Every "multi-agent framework" I've used eventually rediscovers a paper from

  1. Sometimes badly. Here's a tour of what the field has been calling new that isn't.

I spent last weekend reading the changelogs of four popular multi-agent frameworks. Three of them shipped, in the same quarter, a feature they each called something different but which was, structurally, a vector clock.1 One of them had a tutorial blog post explaining the design as "novel." It is not novel. It is from 1978.

This isn't a complaint. It's an observation about where the field is: we are collectively re-deriving the entire distributed systems literature, with language-model latency added.

The same problems, slightly relabelled

A short table of correspondences I keep on my desk:

Multi-agent thing Distributed systems thing
Agent loop Event loop / actor
Tool dispatch RPC
Shared memory / blackboard Distributed cache
"Plan revision" Optimistic concurrency control
Supervisor agent Cluster coordinator (Raft, Zab, …)
"Long-term memory" Replicated log + materialised views
Hand-off Message passing with explicit channels

The mapping is not 1:1. Some of these have genuinely new properties because agents are non-deterministic in ways processes are not. But the shape of the problems — ordering, consistency, recovery, partial failure — is identical.

Three orderings

A worked example: ordering. Suppose two agents both update the shared blackboard concurrently. Which write wins?

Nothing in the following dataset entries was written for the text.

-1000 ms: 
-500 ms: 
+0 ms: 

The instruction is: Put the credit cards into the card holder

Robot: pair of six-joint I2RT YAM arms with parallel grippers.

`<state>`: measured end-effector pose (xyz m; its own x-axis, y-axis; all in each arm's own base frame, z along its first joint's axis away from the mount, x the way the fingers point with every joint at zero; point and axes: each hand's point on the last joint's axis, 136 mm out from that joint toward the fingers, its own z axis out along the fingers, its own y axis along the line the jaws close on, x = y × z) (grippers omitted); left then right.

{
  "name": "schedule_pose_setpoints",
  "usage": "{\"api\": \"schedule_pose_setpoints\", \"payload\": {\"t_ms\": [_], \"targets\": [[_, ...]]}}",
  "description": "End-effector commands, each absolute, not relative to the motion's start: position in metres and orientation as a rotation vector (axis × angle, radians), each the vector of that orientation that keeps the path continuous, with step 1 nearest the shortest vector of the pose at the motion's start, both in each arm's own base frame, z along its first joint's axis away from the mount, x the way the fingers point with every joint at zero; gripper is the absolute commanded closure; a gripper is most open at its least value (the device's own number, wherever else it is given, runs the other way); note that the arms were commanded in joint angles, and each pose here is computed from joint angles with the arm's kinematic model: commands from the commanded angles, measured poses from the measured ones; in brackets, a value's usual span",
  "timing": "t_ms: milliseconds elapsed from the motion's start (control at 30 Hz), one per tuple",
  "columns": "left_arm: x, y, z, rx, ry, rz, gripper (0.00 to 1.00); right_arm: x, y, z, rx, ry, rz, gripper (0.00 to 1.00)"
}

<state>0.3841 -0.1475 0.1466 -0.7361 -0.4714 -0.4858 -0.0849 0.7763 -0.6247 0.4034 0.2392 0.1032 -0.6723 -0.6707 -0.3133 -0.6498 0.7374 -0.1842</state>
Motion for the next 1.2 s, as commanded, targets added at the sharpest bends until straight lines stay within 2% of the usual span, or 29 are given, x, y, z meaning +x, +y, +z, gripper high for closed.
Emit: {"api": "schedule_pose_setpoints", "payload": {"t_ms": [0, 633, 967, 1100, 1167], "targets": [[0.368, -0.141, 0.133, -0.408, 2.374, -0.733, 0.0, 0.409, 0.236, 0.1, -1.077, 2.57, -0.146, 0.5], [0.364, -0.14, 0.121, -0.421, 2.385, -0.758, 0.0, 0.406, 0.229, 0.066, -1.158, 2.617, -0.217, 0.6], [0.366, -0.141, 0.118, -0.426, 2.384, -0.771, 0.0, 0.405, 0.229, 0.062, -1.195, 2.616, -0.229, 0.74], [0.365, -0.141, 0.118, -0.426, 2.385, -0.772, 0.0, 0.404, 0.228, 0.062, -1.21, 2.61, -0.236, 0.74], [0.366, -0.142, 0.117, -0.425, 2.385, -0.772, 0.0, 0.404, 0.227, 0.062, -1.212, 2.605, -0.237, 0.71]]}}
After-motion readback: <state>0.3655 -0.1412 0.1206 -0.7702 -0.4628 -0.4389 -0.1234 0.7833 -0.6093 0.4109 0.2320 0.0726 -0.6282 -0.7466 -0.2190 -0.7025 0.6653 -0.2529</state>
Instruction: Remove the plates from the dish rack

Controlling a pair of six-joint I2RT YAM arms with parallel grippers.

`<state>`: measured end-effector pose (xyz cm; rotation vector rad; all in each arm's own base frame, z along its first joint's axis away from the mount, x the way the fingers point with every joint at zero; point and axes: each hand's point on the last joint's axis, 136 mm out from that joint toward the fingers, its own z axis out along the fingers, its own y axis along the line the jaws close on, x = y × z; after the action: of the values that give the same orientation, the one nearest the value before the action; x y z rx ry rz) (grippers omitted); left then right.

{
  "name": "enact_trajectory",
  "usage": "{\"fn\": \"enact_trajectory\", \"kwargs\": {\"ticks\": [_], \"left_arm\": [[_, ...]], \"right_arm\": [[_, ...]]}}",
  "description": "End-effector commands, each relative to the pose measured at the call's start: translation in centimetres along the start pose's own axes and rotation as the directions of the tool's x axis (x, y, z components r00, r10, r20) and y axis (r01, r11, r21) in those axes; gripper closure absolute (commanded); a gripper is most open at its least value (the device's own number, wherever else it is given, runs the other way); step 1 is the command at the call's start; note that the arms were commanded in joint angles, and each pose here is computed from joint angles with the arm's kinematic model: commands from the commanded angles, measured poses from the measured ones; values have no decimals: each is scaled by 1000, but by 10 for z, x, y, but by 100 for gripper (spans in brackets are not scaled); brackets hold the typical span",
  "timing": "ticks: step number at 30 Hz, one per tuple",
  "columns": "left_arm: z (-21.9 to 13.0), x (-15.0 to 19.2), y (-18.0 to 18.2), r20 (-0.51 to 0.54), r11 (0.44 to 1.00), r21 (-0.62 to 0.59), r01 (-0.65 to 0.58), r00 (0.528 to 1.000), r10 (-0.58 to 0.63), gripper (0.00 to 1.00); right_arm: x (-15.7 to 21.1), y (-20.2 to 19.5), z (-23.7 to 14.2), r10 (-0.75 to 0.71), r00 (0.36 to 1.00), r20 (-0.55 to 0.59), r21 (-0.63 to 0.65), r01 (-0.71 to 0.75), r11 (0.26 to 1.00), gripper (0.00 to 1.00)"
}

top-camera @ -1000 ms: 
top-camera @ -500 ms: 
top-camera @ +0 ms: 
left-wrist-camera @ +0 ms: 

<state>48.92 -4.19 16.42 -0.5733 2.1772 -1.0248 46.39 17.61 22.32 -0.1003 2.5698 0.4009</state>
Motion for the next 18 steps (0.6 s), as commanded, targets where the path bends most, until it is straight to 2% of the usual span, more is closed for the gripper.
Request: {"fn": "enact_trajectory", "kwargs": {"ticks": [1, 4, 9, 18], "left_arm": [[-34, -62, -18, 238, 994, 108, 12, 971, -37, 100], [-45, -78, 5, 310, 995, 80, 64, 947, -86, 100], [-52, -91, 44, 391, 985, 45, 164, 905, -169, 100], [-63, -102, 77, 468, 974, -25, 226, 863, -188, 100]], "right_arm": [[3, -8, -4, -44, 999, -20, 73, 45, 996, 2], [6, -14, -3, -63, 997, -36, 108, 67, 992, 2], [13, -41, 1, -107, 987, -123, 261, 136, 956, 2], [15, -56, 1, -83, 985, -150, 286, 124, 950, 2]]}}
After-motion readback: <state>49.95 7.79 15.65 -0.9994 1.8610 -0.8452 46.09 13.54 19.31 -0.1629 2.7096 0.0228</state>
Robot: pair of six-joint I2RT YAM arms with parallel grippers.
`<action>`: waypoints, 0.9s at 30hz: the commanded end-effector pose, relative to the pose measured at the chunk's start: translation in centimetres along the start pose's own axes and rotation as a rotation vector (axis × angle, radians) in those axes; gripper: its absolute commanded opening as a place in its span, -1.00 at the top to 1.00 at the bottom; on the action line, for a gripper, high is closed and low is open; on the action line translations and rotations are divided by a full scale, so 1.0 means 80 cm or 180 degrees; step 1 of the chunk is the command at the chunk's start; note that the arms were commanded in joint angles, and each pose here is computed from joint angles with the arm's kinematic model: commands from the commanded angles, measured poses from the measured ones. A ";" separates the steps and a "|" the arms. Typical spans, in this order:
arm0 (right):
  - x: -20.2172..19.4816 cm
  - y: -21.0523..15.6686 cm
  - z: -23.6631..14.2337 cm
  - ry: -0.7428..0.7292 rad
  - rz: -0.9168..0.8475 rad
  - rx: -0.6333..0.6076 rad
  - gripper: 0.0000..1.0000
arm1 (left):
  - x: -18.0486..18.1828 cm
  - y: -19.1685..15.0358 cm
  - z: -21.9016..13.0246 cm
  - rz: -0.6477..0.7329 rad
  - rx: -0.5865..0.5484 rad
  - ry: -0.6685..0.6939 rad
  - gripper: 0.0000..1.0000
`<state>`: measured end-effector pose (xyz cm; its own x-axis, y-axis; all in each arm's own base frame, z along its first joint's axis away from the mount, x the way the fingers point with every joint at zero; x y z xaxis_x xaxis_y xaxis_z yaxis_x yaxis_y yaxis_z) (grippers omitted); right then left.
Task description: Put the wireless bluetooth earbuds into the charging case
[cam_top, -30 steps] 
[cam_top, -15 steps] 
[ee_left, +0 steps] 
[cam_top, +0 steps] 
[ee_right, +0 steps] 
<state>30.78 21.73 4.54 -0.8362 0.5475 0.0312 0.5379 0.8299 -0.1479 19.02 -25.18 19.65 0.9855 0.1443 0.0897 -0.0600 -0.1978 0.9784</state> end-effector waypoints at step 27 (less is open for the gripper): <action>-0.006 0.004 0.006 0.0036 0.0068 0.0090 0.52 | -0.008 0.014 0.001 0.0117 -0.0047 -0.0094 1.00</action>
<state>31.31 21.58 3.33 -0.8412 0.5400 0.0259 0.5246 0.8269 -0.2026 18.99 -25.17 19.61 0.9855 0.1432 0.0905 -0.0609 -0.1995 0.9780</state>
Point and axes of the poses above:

Three answers, each with a long history outside AI:

1. Last-write-wins                   ← lossy; fine for caches, never for plans
2. Lamport timestamps                ← logical clock; orders causally-related events
3. CRDT (e.g., G-Counter, OR-Set)    ← order doesn't matter; merge is deterministic

I've watched a popular framework reinvent option 1 (silent overwrites), get burned, ship option 2 (calling it "agent-aware versioning"), get burned again on concurrent merges, and finally land on option 3 (calling it "convergent state"). The cycle took eight months. The original paper is from 1986.2

note If you're building a harness, read the CRDT survey by Shapiro et al. before you implement your shared-memory layer. It is genuinely much harder to retrofit consistency than to start with it.

What's actually new

Some things really are new:

  • The dependency is non-deterministic. RPC to a service returns the same answer for the same input (modulo state). RPC to an LLM does not. This breaks retry semantics in subtle ways — a "deterministic retry" isn't.
  • The cost model is bizarre. Latency you can model; per-token cost with caching makes the "is this retry free?" question much harder.
  • State is partially in natural language. You cannot diff two agents' worldviews with git diff. You can with embeddings, approximately, but the tooling is bad.

These deserve their own literature. But the other 80% is just systems engineering done in a louder room.

What to read

If you only read three things before writing your next harness:

  • Lamport, Time, Clocks, and the Ordering of Events in a Distributed System (1978). The original.
  • Shapiro et al., A comprehensive study of Convergent and Commutative Replicated Data Types (2011). The CRDT survey.
  • Nygard, Release It! (2007). Failure modes. The circuit-breaker chapter alone is worth the cover price.

I'm not against frameworks. I'm against pretending we're inventing what we're rediscovering.

  1. A vector clock is a list of per-process counters that lets you establish a partial ordering of events in a distributed system. If that sentence sounds like every "agent context" feature you've seen shipped in 2025, you understand my point. 

  2. Strictly: the foundational CRDT-ish work is from 1986 (Wuu & Bernstein on a replicated dictionary); the modern formalization is Shapiro et al. (2011).